Au-devant de la position stratégique de la statue du général de brigade, quelque chose qui n’est plus l’ennemi dispersé sur un champ de bataille plus ou moins ordonné, quelque chose qui est ni ordre, ni protocole, et pas davantage confusion, se conjugue au présent continu et sans étiquette : le mouvement d’un feuilleton. Au-devant du sauveur d’Huningue, le Général Instin trace interminablement les traits de son blason : un vautour noir à deux têtes brodées sur un fond d’azur soyeux garni de la lettre « I » en caractères d’or.

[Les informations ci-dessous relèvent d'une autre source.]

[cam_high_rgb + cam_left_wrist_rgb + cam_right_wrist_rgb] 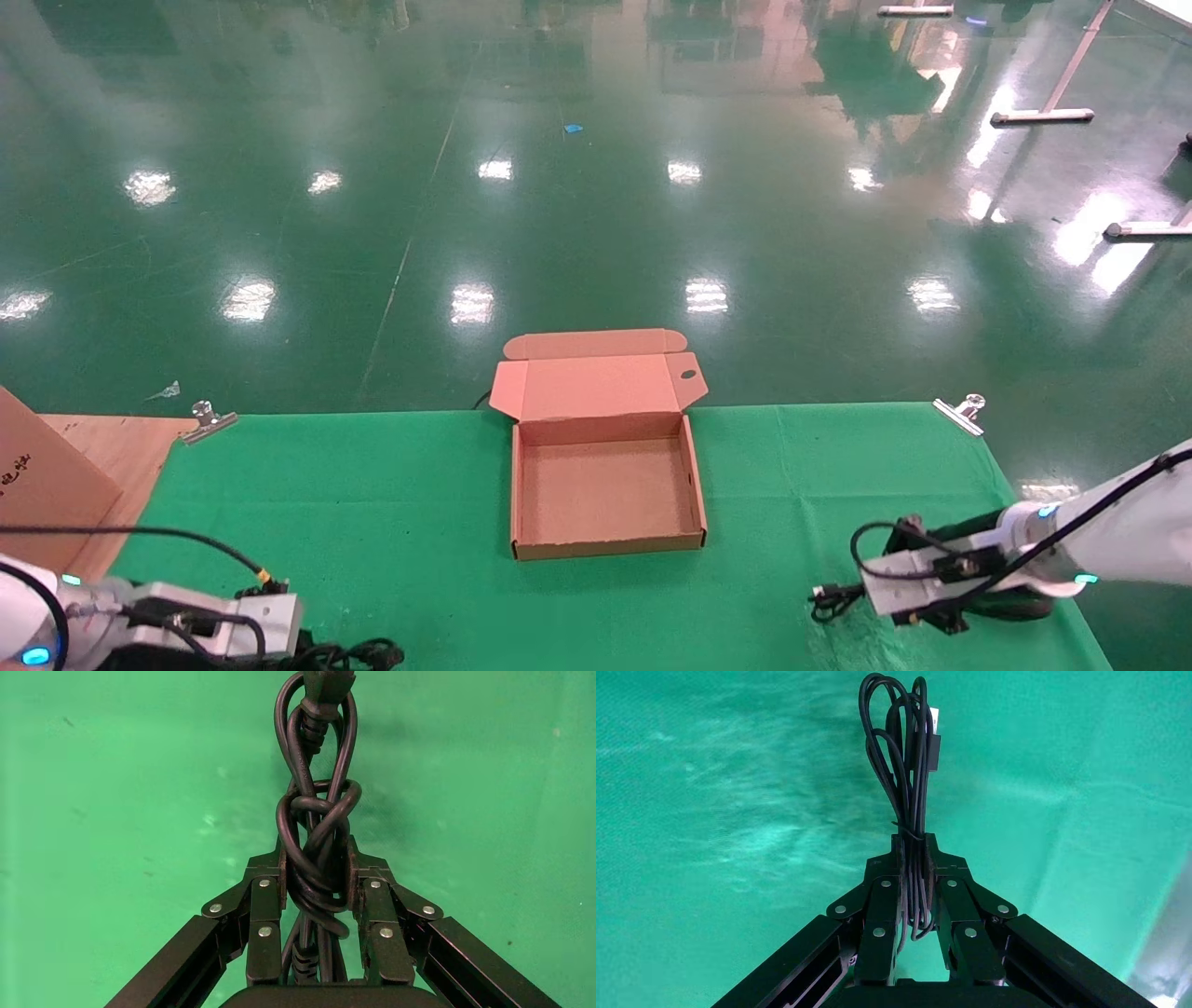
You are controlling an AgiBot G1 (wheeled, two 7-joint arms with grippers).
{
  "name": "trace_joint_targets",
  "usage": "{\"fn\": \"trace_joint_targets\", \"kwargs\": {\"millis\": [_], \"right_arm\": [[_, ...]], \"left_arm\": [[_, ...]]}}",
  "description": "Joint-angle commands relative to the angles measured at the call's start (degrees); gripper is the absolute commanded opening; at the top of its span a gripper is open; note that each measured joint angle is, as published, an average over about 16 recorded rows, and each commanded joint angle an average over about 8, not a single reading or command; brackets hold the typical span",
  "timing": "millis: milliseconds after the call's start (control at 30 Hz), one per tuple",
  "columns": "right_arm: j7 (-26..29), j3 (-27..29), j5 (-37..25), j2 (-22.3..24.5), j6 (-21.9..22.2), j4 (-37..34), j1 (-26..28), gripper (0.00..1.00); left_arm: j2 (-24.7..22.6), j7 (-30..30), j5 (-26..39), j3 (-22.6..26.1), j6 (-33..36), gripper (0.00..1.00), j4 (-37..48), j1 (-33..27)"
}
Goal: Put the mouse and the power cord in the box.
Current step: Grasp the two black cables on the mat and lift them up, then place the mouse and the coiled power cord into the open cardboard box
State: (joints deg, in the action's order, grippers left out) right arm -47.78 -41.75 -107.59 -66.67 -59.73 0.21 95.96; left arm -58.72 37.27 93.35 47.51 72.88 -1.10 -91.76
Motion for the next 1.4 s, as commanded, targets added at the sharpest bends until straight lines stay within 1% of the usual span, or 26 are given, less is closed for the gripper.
{"fn": "trace_joint_targets", "kwargs": {"millis": [33, 200, 300, 400, 500, 600, 767, 900, 1000, 1100, 1167, 1267, 1400], "right_arm": [[0.19, 0.3, 0.44, 0.44, -0.69, 0.04, 0.79, 0.0], [0.51, 1.44, 2.09, 1.79, -6.26, 0.64, 5.41, 0.0], [0.66, 2.1, 3.07, 2.28, -11.07, 1.06, 8.71, 0.0], [0.98, 2.68, 3.95, 2.35, -16.08, 1.38, 12.01, 0.0], [1.67, 3.3, 4.87, 1.83, -20.01, 1.65, 15.21, 0.0], [2.63, 3.96, 5.85, 0.56, -22.0, 1.99, 18.13, 0.0], [3.77, 4.64, 6.84, -2.76, -21.63, 2.43, 20.97, 0.0], [4.11, 4.68, 6.88, -4.98, -19.56, 2.16, 21.29, 0.0], [4.12, 4.66, 6.83, -5.81, -17.75, 1.79, 21.17, 0.0], [3.9, 4.68, 6.83, -6.01, -15.69, 1.48, 21.0, 0.0], [3.71, 4.7, 6.83, -5.95, -14.15, 1.32, 20.86, 0.0], [3.42, 4.73, 6.84, -5.63, -12.02, 1.1, 20.69, 0.0], [2.98, 4.77, 6.88, -4.98, -10.65, 0.82, 20.56, 0.0]], "left_arm": [[0.17, 0.11, -0.03, -0.02, 1.05, 0.0, -0.26, -0.81], [0.03, 0.65, -0.52, -0.31, 6.99, 0.0, -1.64, -5.1], [-0.66, 0.93, -0.86, -0.5, 10.87, 0.0, -2.49, -8.07], [-1.89, 1.26, -1.15, -0.68, 13.18, 0.0, -3.23, -11.0], [-3.64, 1.74, -1.5, -1.01, 12.04, 0.0, -3.88, -13.85], [-5.88, 2.38, -2.01, -1.54, 7.69, 0.0, -4.42, -16.39], [-9.85, 3.65, -2.8, -2.38, -0.28, 0.0, -4.52, -18.98], [-12.38, 5.19, -2.86, -2.49, -3.12, 0.0, -3.93, -19.33], [-14.05, 6.88, -2.75, -2.39, -4.33, 0.0, -3.4, -18.44], [-15.99, 9.41, -2.17, -1.97, -6.72, 0.0, -3.18, -16.29], [-17.24, 11.81, -1.97, -1.81, -9.54, 0.0, -3.76, -14.23], [-18.64, 16.13, -2.32, -1.92, -15.32, 0.0, -5.87, -10.58], [-19.34, 21.0, -5.21, -3.18, -22.92, 0.0, -9.94, -5.7]]}}
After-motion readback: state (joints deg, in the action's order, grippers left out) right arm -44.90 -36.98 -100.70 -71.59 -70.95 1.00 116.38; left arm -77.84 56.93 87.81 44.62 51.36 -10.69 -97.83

S’il s’accroche parfois à son grade, la rêne de ses métamorphoses rattrape toujours Instin et le guide à la rencontre de généralités sans substance théorique, de formes vides à remplir, de lieux communs qui font écrire. Il est celui qui marche en avant et dont le nom est un mystère, celui qui est ni d’ici, ni d’ailleurs, celui dont on ne saura jamais à quel coup de l’horloge il est tombé. On sait, par contre, l’année de l’érection de la statue de Barbanègre. Or il y a quelque chose de très curieux : l’année 1896 est aussi l’année d’Ubu Roi.

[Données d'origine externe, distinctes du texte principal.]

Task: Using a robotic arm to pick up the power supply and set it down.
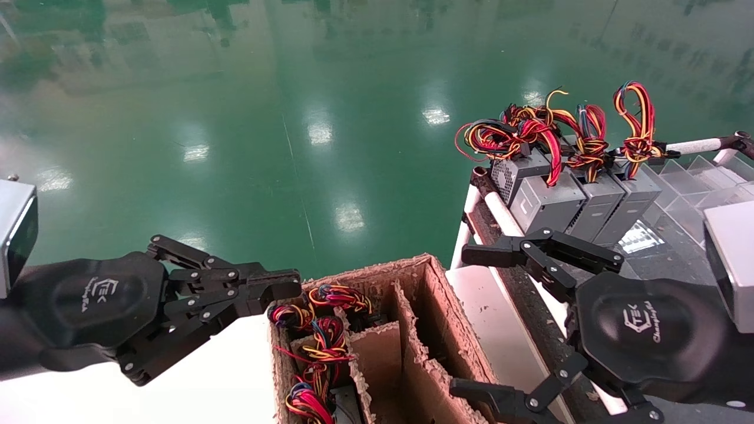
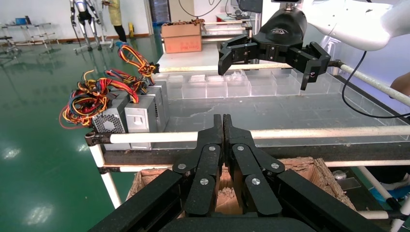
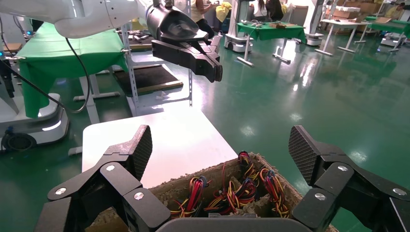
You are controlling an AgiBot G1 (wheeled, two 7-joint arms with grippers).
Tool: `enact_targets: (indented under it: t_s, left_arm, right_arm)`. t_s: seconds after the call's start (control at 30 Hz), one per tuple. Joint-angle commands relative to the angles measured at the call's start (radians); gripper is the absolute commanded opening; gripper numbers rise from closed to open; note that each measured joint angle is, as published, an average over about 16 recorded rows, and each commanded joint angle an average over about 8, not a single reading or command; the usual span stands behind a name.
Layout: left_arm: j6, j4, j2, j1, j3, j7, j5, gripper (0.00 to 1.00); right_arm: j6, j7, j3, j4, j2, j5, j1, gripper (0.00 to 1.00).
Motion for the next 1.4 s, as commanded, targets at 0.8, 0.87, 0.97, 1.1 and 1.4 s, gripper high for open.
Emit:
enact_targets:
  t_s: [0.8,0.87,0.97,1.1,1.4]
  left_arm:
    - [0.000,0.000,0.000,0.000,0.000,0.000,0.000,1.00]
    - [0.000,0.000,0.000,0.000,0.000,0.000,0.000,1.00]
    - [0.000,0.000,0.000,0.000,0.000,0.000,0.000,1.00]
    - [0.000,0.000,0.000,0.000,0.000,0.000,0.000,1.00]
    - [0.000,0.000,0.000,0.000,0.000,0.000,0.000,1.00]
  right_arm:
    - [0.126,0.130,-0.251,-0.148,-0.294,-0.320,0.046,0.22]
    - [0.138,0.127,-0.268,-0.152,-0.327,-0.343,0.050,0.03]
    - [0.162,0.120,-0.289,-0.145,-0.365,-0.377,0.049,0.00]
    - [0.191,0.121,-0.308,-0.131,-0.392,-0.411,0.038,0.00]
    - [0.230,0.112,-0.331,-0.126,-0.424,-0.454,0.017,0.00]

Le général Barbanègre au-devant du général Instin, comme Alfred Jarry l’a écrit, il s’écrie : « Merdre alors ! » Ce cri fondateur de l’Évolution créatrice éclate une fois de plus non seulement comme la bombe libertaire et littéraire plus que jamais indispensable en ces temps de commémorations officielles de mai 1968, mais parce que cette histoire milite, avec la multiplicité des histoires individuelles et contingentes de cette série “factionnelle” (faits et fictions) au cœur d’un mouvement de révolte ubuesque – ou plus précisément, ici : “urubuesque” – contre le Grand Décervelage du monde.
En effet, le général Barbanègre (les historiens ne l’ont pas assez souligné) avait domestiqué un rapace qui l’accompagnait sur tous les champs de bataille. C’était un urubu à l’uniforme plumage noir. Il s’appelait Père Urubu. Ce vautour n’avait pas son pareil pour charger sur les soldats ennemis avant même qu’ils ne soient charognes. L’impétuosité de l’oiseau de proie permettait au général de choisir le terrain, d’y amener l’ennemi et de lui imposer son plan. Nulle autre persuasion psychologique aurait été plus efficace : les cosaques les plus courageux eurent peur de Père Urubu.
Alfred Jarry, friand d’épopées napoléoniennes, avait eu connaissance de l’arme invincible qu’était Père Urubu. Ce n’est pas un mystère, il n’y a rien derrière les mots, sinon d’autres mots. Il y avait un Père Urubu au-devant du Père Ubu. Prendre les devants ainsi, avec une révélation pareille, ne pouvait être fait que par le général Instin.